Malheureusement, la relative beauté des graphismes de Children of Mana n’enlève pas le fait qu’on s’ennuie comme un rat mort au fil de quêtes dénuées d’intérêt dont l’issue n’est jamais bien originale et ne permet pas de développer un scénario qui s’enfonce toujours plus dans un classicisme barbant.
Heureusement, Children of Mana permet de jouer jusqu’à 4 joueurs en coopération, simultanément. Et là le jeu prend une toute autre dimension.
Je n’irais pas jusqu’à dire qu’il devient comme par magie un bon jeu, offrant un arsenal élaboré ou un gameplay novateur. Non, mais ses défauts si handicapants en solo prennent soudainement moins d’importance vis-à-vis du plaisir de jouer à plusieurs. Dommage qu’il faille se contenter d’un jeu en local avec quatre cartouches.
Source: www.nintendo-attitude.com
Mis à part la monotonie graphique de certains donjons, Children of Mana offre des graphismes en 2D absolument fabuleux. Il règne une certaine atmosphère magique sur le village et son arbre mana qui transpire au-delà de l’écran de la DS.
Très peu d’armes et une redondance excessive viennent gâcher une maniabilité qui a fait ses preuves à l’occasion des précédents opus. C’est simple d’accès et efficace, mais ça manque tout de même de peps.
Une excellente bande son qui immerge le joueur dans l’aventure.
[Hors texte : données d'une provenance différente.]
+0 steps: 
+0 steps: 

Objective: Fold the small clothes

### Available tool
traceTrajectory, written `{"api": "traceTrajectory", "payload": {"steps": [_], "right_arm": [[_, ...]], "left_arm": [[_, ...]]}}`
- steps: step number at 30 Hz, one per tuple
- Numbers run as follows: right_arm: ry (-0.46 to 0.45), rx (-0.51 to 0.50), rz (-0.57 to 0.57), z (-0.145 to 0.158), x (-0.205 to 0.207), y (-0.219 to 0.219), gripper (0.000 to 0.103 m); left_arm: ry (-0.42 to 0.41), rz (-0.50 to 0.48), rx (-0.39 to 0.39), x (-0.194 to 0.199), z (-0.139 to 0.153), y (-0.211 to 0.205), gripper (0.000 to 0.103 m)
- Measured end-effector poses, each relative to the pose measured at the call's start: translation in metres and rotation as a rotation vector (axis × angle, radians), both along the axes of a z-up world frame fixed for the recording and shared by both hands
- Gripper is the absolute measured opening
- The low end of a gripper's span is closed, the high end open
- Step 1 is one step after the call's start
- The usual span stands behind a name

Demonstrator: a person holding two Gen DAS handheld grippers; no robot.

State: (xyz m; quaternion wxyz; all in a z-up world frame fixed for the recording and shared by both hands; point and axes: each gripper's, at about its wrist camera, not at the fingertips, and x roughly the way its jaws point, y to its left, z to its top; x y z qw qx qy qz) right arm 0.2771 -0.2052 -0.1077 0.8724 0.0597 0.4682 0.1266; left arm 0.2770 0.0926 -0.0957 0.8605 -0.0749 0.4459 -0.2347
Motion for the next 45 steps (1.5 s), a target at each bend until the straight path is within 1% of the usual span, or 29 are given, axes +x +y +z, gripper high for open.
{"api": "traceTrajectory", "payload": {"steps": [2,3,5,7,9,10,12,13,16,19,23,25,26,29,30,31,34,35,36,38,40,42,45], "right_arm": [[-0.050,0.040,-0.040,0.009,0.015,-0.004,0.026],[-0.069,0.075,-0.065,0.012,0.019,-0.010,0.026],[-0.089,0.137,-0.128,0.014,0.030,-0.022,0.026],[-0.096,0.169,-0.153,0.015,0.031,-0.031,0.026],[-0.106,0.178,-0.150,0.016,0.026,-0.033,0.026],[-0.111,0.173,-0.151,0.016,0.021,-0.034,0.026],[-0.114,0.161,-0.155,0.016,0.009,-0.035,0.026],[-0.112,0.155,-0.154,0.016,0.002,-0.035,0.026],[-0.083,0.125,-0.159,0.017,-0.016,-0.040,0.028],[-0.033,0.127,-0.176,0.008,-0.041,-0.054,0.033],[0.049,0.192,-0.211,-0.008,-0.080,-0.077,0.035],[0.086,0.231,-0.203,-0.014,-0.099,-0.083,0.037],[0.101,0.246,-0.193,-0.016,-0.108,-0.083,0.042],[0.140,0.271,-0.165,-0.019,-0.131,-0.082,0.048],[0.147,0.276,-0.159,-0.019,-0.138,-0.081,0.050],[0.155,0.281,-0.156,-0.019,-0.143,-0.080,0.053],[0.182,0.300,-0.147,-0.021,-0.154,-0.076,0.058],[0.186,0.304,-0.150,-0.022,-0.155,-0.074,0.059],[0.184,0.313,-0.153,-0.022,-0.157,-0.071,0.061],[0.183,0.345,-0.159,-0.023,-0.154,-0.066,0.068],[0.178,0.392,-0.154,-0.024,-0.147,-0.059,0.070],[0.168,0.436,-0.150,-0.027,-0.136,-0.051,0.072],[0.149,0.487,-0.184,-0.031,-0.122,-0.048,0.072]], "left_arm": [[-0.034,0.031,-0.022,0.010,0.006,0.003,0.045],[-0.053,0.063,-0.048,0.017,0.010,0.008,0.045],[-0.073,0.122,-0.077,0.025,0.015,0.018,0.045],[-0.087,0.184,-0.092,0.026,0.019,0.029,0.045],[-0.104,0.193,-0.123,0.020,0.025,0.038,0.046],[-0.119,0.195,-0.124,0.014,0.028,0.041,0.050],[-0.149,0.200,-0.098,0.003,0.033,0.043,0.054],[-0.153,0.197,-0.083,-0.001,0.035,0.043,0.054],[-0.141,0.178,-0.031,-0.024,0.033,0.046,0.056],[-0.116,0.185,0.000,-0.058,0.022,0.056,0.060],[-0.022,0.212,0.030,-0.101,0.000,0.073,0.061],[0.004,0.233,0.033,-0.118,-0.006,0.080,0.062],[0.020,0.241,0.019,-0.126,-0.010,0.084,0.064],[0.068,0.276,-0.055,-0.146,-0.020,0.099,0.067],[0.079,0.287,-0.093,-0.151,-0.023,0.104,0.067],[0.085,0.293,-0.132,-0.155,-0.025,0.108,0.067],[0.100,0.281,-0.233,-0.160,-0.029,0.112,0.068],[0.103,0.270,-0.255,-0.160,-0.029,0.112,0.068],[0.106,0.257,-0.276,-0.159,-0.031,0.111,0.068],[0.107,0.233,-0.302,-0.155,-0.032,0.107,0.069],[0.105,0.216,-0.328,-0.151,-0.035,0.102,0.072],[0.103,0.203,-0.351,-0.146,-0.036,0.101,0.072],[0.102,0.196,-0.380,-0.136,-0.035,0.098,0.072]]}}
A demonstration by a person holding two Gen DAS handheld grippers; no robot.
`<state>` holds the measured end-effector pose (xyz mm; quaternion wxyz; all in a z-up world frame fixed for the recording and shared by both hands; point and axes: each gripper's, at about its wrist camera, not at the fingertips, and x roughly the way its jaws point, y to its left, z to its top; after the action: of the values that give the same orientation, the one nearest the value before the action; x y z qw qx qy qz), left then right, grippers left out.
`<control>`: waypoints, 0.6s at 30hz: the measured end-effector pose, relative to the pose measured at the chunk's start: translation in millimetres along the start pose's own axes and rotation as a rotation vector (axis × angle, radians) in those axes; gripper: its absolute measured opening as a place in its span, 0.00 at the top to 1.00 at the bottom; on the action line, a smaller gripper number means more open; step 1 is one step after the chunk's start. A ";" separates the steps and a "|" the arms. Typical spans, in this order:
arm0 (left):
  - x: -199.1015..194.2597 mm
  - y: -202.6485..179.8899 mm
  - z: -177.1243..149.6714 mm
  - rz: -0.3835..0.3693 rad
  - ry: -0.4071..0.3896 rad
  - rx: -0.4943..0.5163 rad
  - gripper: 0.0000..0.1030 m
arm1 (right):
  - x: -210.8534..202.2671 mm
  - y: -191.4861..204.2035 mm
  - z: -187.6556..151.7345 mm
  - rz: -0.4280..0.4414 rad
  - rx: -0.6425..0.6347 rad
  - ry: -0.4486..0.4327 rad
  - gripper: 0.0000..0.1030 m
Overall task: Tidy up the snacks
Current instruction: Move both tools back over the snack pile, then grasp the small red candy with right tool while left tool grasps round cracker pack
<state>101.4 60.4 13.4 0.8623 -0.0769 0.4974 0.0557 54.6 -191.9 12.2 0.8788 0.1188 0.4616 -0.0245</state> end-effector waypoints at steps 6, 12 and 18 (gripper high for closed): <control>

La durée de vie en elle-même, d’une quinzaine d’heures, est tout à fait honnête pour une aventure solo. D’autant plus que la possibilité de jouer à 4 en coopération la rallonge d’avantage. Encore faut-il trouver le courage de poursuivre jusqu’au bout tant l’ennui gagne le joueur.
En solo, Children of Mana n’offre pas grand intérêt de part son scénario d’un classicisme effarant et la succession répétitive et ennuyeuse de ses donjons. En multi ça devient tout de suite plus fun.